Literalmente de nada más… ni siquiera de que mis compañeros de aventura habían hecho el amor a milímetros de mi espalda, despacio y en silencio como caracoles en el lecho del mar.
De saberlo no me hubiera sentido cómoda, obviamente… y sobre todo no hubiera salido con el primer sol a bañarme en una playa muy fría para darles el espacio y la privacidad que yo creí que necesitaban para completar la jornada.
Claro, eran jóvenes… pensaría cualquiera.
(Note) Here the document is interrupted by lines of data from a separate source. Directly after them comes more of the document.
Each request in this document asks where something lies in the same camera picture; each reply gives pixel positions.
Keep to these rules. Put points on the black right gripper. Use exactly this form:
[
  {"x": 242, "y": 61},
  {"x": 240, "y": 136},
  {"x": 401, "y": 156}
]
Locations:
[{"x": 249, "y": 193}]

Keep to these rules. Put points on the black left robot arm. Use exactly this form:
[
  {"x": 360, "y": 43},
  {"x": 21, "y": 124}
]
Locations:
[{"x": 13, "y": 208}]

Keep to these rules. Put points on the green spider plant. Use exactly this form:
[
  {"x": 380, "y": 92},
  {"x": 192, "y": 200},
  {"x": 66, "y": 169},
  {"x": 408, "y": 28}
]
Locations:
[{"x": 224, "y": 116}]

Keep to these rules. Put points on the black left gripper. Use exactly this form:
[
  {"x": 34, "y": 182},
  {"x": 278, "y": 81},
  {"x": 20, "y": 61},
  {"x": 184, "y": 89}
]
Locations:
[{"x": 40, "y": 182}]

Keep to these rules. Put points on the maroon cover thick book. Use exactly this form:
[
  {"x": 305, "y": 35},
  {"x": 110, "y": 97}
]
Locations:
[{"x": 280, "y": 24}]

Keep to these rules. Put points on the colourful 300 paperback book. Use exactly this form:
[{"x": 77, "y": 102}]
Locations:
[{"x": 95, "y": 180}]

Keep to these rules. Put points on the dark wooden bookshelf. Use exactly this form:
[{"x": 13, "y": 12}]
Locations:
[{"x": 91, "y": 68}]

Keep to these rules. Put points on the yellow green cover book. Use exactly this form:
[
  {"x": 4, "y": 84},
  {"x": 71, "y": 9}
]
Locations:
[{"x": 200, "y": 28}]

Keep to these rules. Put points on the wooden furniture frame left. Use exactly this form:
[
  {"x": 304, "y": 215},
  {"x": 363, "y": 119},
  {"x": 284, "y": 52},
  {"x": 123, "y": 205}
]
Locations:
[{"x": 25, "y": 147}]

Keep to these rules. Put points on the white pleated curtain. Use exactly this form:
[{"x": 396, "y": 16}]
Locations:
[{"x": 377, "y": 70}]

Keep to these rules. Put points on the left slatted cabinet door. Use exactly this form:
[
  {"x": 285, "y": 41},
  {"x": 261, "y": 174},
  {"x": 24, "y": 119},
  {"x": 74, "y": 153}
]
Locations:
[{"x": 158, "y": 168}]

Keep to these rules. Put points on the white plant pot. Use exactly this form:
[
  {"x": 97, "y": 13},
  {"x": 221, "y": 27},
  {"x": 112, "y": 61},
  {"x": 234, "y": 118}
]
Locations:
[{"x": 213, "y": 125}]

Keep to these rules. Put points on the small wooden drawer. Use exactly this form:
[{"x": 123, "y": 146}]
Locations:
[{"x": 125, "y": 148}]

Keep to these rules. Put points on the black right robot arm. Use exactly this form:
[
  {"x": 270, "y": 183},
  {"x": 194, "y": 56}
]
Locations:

Pero unos años después, en una primaria convertida en albergue temporal para población de zonas bajas de mi municipio durante el paso del ciclón Georges, me tocó ver ciertas zonas bajísimas de una pareja que me doblaba la edad.
Mis tareas como voluntaria eran repartir la merienda y verificar el estado de ánimo de los huéspedes, y estaba muy feliz con mi desempeño hasta que alumbré una espalda desnuda seguida de una cabeza que a las claras no pertenecía al mismo individuo.
Cualquiera se hubiera apartado discretamente o hubiera reído ante el irrebatible buen uso del inevitable mal tiempo, pero al hemisferio izquierdo de mi cerebro, apasionado fan de los rompecabezas, le dio por racionalizar la imagen y mantuve la luz enfocada en ellos más tiempo del debido, con lo que otros inquilinos se percataron del indecente numerito y respondieron de maneras disímiles.
La peor reacción fue la de una anciana del mismo núcleo familiar que los tembas entusiastas del 6 y el 9, quien se pasó el resto de la madrugada intentando abandonar el local, más asustada por la vergüenza con sus vecinos que por aquellas rachas superiores a 80 kilómetros por hora que se la hubieran llevado a bolina en un instante si lograba salir.
Pero tal vez era eso lo que la pobre necesitaba en ese instante, ¿no?